- **Task directions**: Determine how many of the lines below include "grey", then respond with that number and no other text.

──────────

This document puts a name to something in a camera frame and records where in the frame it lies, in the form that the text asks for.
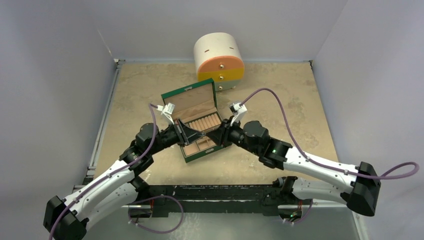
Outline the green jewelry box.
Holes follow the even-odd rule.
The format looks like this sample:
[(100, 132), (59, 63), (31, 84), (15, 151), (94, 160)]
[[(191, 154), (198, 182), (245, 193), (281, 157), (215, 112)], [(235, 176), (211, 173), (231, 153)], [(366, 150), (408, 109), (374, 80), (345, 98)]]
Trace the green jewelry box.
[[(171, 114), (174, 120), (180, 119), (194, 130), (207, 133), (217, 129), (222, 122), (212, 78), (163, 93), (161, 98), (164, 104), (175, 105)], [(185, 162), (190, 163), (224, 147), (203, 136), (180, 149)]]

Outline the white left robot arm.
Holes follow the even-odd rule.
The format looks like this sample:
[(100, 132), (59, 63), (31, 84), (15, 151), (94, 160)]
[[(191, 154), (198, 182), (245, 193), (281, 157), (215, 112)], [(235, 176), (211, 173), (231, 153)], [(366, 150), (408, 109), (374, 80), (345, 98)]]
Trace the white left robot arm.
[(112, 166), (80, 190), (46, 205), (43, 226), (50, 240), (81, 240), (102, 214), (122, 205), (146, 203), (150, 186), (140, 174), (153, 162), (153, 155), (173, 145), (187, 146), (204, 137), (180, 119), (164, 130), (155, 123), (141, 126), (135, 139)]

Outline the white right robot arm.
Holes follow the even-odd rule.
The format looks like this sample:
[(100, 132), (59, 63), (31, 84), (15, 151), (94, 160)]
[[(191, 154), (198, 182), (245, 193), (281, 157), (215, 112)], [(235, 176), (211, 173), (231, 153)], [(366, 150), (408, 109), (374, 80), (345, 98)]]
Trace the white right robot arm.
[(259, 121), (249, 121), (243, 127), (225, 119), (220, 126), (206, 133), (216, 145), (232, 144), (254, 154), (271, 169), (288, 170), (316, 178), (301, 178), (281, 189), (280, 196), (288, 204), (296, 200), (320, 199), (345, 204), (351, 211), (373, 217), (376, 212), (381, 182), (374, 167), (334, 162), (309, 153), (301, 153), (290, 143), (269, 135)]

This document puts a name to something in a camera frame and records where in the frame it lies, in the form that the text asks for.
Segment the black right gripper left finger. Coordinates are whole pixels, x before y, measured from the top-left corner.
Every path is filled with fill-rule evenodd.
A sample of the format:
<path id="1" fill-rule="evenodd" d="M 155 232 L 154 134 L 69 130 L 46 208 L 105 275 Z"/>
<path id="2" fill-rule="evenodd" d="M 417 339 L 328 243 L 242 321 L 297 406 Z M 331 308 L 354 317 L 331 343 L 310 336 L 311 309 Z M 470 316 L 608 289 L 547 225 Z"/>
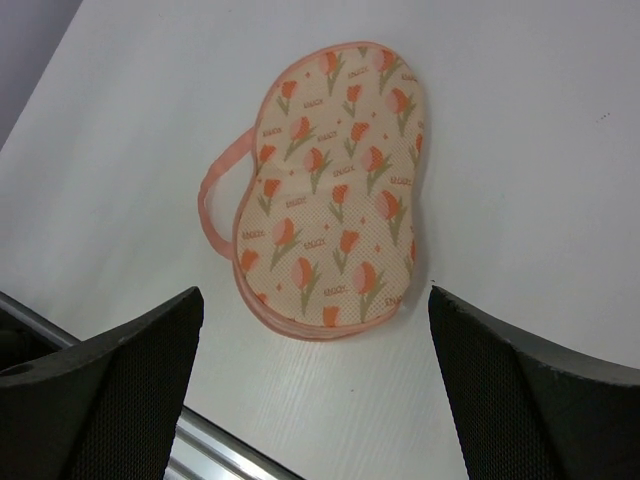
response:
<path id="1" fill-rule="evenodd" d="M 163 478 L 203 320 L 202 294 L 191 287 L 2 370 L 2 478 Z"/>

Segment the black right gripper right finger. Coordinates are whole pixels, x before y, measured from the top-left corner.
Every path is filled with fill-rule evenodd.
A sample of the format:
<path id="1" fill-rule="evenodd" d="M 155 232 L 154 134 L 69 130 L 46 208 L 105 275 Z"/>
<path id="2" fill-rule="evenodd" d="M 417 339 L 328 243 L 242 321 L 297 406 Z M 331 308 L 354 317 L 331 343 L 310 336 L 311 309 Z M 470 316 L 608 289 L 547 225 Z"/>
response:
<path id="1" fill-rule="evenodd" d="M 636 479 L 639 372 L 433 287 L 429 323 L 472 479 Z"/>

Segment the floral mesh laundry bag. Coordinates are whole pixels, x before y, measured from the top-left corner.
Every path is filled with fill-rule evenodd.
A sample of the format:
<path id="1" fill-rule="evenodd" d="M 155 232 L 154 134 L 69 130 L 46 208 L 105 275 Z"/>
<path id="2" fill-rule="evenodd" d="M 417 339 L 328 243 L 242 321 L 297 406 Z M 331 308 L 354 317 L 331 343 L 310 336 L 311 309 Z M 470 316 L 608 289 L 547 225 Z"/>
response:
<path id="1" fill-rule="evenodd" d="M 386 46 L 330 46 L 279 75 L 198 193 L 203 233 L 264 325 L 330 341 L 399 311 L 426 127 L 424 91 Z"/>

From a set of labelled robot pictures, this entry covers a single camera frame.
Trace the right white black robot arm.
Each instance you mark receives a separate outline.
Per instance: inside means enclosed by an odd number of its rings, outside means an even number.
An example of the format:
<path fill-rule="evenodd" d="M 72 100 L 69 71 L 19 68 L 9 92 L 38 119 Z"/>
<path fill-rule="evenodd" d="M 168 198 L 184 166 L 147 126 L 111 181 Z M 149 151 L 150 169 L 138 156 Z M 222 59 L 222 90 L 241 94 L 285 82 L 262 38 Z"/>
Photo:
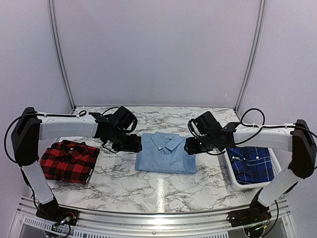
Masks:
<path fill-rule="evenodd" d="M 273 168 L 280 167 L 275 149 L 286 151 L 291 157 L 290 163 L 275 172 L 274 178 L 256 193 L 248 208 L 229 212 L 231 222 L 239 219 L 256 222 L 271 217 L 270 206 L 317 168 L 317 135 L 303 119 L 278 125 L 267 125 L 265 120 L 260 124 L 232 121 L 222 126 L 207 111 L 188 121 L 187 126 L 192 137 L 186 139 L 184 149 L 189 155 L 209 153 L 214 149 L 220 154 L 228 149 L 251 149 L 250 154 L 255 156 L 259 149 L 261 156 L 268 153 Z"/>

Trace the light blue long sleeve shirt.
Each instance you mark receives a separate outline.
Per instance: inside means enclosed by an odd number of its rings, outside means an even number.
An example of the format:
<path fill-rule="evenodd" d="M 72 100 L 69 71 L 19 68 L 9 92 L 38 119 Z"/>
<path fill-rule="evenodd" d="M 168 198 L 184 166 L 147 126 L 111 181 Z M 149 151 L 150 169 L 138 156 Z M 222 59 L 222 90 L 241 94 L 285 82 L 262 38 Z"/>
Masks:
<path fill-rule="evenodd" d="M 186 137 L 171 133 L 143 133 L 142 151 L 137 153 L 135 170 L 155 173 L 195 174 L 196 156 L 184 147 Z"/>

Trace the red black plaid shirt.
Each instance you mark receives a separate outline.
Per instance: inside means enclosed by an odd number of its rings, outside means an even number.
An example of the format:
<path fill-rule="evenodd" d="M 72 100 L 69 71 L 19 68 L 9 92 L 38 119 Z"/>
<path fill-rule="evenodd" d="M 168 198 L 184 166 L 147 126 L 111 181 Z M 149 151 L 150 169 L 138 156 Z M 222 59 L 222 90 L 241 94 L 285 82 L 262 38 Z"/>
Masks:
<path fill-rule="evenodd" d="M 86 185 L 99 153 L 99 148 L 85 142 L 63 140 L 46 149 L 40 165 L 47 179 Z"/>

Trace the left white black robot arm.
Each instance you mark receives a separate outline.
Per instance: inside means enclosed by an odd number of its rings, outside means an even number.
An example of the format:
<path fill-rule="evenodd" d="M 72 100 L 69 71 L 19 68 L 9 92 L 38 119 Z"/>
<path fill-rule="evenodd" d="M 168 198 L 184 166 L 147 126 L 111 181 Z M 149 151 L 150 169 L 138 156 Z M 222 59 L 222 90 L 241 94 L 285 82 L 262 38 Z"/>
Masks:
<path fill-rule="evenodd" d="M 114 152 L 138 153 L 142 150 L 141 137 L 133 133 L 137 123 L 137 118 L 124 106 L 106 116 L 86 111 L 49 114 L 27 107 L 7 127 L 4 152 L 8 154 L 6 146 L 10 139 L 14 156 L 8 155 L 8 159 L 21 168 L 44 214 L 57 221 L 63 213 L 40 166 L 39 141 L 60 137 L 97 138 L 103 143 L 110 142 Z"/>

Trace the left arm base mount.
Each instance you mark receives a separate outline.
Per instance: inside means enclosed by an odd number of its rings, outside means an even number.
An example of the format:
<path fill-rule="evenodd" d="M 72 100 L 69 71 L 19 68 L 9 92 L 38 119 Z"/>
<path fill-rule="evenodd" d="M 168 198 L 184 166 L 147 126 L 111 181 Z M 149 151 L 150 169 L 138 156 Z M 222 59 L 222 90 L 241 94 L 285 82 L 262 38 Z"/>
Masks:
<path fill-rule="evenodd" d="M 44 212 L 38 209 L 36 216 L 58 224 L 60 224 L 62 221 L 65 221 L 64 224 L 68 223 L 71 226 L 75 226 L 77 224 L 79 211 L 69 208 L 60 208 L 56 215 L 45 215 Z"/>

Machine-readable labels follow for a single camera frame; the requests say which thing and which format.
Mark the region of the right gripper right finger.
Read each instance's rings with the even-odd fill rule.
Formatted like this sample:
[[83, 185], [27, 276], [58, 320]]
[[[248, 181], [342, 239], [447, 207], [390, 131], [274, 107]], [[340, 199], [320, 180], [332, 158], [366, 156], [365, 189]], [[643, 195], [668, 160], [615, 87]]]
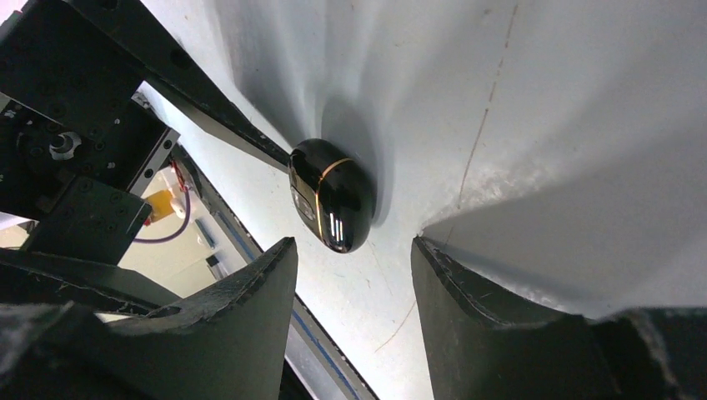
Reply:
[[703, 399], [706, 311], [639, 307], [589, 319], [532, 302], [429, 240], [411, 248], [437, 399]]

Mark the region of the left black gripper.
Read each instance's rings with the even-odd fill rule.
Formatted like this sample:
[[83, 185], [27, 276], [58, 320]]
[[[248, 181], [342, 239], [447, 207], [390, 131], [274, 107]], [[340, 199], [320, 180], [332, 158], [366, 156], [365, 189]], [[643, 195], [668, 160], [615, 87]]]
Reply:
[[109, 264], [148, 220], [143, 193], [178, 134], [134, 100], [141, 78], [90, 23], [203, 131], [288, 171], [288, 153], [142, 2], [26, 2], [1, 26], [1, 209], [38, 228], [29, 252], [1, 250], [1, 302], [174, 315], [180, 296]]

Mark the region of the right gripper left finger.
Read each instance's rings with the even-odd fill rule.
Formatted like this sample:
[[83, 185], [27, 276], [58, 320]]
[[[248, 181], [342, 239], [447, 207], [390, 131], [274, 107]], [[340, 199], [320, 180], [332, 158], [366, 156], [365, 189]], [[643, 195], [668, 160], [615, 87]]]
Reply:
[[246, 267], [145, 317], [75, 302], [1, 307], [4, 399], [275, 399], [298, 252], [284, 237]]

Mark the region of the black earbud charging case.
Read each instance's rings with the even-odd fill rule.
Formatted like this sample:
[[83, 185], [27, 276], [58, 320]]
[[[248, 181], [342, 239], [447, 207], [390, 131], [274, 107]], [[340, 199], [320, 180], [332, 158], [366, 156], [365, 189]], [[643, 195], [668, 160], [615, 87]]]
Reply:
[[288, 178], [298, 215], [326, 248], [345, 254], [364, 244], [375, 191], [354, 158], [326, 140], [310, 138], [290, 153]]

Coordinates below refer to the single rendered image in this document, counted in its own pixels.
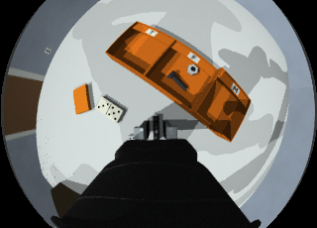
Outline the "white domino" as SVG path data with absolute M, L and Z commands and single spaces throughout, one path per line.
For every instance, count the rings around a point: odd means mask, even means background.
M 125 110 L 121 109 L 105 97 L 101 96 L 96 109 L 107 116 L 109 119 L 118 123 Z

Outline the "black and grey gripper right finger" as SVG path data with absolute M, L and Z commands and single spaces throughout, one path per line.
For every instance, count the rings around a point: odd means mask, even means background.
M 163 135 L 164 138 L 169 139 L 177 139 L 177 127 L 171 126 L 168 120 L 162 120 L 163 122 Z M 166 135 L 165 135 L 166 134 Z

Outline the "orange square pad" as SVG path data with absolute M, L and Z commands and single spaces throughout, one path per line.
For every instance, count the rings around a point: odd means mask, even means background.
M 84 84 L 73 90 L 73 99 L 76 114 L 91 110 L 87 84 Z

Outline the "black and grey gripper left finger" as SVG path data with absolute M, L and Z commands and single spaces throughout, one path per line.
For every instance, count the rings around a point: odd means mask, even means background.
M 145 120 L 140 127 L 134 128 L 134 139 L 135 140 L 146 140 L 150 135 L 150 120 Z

──────────

- **Exercise response**: 2